[Data for analysis — start]

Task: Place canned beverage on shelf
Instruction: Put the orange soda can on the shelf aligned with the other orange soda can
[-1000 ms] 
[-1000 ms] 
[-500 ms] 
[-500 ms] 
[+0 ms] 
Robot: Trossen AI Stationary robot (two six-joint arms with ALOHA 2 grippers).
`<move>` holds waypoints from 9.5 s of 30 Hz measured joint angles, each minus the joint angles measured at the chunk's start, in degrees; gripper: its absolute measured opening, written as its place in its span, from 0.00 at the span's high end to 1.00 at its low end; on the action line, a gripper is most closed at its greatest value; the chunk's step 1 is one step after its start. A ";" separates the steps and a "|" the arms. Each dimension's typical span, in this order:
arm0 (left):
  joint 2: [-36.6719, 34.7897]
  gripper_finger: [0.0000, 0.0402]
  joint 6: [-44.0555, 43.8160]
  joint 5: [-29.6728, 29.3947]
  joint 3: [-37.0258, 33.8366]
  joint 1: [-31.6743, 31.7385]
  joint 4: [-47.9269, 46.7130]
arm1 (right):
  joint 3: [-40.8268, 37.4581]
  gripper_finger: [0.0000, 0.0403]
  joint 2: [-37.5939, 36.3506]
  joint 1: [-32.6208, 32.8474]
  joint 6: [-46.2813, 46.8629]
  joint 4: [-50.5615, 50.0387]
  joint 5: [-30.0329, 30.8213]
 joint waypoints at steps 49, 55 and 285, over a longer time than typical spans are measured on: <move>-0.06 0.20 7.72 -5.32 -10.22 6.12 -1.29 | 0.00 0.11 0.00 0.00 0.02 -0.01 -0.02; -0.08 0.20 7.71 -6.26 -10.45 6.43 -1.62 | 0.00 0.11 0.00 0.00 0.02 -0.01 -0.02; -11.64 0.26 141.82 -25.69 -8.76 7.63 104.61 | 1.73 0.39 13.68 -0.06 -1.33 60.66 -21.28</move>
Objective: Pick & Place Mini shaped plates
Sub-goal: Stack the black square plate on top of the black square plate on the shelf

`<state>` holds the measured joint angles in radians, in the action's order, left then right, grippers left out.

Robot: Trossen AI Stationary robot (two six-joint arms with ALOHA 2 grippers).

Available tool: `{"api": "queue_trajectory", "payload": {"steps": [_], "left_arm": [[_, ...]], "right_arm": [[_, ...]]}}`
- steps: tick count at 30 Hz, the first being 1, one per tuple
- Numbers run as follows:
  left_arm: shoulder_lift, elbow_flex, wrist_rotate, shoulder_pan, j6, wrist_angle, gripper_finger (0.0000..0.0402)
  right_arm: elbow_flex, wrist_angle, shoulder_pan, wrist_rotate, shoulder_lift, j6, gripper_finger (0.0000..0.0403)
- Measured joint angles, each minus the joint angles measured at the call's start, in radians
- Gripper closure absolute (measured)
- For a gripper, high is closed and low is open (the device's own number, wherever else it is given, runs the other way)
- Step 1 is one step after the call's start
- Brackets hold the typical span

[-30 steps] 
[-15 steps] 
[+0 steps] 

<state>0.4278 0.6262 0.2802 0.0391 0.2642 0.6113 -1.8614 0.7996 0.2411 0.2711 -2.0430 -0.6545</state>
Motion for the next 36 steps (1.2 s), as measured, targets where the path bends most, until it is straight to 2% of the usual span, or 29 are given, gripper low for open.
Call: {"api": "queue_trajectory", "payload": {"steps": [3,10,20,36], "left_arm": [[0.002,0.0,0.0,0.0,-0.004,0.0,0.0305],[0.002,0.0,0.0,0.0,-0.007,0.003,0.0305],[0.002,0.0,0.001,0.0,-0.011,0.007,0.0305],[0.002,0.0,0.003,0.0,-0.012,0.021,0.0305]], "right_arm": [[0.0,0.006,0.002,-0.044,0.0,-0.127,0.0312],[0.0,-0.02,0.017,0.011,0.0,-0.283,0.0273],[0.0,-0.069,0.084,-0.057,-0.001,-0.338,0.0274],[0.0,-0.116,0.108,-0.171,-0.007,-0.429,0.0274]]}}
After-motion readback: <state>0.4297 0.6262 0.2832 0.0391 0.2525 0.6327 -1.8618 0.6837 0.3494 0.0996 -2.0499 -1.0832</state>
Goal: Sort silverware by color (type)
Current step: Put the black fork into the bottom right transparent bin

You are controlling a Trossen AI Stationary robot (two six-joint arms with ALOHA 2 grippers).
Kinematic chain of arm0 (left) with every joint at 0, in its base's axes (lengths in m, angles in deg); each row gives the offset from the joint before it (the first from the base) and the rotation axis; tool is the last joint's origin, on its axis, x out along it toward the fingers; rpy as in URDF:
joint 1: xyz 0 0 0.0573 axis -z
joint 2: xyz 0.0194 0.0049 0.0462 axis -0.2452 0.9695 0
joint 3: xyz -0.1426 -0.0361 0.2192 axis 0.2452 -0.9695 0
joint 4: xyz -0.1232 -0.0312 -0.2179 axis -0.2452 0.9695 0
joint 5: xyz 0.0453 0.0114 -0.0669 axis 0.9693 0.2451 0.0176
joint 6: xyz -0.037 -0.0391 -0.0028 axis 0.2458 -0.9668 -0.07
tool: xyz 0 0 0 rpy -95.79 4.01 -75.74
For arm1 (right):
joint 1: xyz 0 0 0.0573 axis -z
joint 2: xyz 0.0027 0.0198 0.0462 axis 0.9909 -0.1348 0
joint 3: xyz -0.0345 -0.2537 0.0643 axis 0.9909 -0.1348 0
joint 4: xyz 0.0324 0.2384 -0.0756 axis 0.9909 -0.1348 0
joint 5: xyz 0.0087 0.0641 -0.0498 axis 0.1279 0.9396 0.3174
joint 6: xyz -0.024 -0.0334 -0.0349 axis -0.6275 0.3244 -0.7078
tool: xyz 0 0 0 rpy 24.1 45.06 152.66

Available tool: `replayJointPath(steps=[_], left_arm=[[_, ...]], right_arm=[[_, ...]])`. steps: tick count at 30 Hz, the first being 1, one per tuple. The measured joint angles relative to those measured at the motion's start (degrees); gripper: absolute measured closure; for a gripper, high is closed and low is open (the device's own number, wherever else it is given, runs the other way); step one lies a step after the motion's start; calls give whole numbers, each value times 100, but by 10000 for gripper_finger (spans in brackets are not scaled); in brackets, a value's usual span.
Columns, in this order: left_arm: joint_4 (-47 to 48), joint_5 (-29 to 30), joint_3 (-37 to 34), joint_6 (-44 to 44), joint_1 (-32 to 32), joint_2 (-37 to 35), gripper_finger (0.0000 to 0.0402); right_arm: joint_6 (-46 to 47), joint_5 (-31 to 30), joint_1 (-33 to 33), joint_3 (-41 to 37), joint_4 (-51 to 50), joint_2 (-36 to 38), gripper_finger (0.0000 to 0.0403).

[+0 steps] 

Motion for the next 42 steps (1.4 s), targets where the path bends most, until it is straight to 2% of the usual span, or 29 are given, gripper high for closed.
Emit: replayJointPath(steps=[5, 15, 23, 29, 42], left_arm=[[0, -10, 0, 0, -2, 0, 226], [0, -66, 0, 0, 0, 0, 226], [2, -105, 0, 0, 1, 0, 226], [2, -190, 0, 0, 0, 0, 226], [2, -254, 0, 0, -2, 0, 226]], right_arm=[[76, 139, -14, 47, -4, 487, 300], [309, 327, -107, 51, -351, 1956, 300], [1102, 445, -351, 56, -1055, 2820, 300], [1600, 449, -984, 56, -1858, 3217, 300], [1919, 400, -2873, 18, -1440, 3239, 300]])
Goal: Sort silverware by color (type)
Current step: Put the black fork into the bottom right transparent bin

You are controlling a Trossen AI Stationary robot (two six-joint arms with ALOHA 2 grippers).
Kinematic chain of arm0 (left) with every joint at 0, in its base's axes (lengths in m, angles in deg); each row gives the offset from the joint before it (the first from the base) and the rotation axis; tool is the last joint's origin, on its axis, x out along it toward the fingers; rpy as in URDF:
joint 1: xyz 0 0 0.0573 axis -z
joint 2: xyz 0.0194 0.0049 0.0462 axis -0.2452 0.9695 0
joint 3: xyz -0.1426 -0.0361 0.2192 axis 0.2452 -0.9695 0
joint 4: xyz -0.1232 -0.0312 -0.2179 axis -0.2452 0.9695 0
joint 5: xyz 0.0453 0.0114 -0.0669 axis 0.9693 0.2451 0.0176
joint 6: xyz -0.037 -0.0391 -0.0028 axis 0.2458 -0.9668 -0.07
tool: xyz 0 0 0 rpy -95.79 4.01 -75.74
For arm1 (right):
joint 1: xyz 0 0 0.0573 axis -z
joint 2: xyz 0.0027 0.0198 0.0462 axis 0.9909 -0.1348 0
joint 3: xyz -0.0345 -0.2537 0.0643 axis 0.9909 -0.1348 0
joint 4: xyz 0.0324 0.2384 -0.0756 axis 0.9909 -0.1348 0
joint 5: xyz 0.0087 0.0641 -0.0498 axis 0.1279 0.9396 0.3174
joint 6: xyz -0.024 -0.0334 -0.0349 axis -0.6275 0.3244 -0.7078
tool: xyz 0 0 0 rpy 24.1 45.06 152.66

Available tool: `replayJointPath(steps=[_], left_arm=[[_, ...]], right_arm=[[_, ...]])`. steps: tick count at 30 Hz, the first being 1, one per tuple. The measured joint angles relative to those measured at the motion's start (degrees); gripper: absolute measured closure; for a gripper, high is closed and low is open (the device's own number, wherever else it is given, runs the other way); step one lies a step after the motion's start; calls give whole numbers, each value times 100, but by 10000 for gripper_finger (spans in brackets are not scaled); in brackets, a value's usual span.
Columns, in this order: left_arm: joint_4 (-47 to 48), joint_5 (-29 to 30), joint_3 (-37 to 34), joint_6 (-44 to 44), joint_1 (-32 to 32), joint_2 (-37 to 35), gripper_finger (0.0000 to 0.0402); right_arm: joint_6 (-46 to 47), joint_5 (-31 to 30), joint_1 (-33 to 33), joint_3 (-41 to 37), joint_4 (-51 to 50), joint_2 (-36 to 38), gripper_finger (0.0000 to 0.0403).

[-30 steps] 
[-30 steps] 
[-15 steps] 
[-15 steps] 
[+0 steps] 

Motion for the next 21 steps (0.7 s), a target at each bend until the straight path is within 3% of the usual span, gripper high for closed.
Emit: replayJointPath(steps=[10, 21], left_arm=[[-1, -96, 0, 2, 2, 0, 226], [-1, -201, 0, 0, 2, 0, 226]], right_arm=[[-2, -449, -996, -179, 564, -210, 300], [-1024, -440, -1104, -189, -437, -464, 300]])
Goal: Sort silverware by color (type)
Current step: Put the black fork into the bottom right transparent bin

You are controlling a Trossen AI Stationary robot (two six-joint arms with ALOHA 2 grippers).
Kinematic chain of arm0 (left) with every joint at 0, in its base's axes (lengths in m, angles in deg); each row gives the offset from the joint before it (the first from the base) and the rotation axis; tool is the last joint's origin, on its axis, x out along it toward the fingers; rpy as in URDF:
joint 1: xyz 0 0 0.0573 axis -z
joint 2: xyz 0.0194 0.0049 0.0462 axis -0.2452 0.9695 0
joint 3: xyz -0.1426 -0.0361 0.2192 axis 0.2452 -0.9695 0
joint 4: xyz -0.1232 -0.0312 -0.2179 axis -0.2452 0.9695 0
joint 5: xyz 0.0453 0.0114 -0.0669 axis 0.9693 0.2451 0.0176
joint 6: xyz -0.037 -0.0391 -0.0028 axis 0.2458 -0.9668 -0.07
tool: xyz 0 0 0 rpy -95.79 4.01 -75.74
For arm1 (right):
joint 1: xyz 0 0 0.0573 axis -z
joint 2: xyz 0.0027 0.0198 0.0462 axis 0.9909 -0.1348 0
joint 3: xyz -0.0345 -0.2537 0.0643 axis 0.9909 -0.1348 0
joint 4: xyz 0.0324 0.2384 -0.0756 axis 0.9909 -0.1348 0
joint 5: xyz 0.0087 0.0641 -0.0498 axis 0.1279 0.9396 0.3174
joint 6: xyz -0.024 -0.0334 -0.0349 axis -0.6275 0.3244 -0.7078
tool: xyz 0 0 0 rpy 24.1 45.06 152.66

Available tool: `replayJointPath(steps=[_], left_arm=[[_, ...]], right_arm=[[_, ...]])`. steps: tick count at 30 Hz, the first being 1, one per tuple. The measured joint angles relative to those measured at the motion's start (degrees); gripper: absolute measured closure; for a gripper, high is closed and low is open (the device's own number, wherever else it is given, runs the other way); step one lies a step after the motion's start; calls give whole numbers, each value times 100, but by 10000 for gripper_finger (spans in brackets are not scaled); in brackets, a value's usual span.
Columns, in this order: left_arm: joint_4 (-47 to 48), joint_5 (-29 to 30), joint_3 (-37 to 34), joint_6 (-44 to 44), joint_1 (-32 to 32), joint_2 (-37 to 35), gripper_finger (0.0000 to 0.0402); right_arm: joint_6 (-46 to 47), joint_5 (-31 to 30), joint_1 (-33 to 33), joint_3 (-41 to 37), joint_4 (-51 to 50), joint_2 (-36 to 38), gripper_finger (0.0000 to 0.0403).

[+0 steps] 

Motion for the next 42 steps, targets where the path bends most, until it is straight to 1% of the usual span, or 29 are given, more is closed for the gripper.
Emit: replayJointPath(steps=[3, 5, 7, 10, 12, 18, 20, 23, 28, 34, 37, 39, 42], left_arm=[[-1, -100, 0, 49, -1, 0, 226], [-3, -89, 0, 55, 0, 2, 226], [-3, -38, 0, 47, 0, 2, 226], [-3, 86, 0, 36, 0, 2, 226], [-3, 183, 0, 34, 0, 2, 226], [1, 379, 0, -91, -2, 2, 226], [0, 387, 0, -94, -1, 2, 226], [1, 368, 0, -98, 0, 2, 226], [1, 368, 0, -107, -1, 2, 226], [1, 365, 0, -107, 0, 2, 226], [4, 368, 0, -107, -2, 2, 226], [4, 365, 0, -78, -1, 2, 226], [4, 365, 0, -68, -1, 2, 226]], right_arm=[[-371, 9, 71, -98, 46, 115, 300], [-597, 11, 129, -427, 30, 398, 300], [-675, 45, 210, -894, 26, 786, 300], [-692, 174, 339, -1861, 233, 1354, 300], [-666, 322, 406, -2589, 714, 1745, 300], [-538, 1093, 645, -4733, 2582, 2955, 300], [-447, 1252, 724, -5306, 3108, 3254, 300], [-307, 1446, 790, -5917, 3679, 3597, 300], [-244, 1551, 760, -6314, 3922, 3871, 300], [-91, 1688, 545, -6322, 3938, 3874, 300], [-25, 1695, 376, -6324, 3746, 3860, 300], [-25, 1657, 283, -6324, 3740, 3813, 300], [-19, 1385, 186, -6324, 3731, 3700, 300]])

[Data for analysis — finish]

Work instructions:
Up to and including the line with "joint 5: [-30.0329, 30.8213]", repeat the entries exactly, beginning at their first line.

Response to the exercise:
Task: Place canned beverage on shelf
Instruction: Put the orange soda can on the shelf aligned with the other orange soda can
[-1000 ms] 
[-1000 ms] 
[-500 ms] 
[-500 ms] 
[+0 ms] 
Robot: Trossen AI Stationary robot (two six-joint arms with ALOHA 2 grippers).
`<move>` holds waypoints from 9.5 s of 30 Hz measured joint angles, each minus the joint angles measured at the chunk's start, in degrees; gripper: its absolute measured opening, written as its place in its span, from 0.00 at the span's high end to 1.00 at its low end; on the action line, a gripper is most closed at its greatest value; the chunk's step 1 is one step after its start. A ";" separates the steps and a "|" the arms. Each dimension's typical span, in this order:
arm0 (left):
  joint 2: [-36.6719, 34.7897]
  gripper_finger: [0.0000, 0.0402]
  joint 6: [-44.0555, 43.8160]
  joint 5: [-29.6728, 29.3947]
  joint 3: [-37.0258, 33.8366]
  joint 1: [-31.6743, 31.7385]
  joint 4: [-47.9269, 46.7130]
arm1 (right):
  joint 3: [-40.8268, 37.4581]
  gripper_finger: [0.0000, 0.0403]
  joint 2: [-37.5939, 36.3506]
  joint 1: [-32.6208, 32.8474]
  joint 6: [-46.2813, 46.8629]
  joint 4: [-50.5615, 50.0387]
  joint 5: [-30.0329, 30.8213]

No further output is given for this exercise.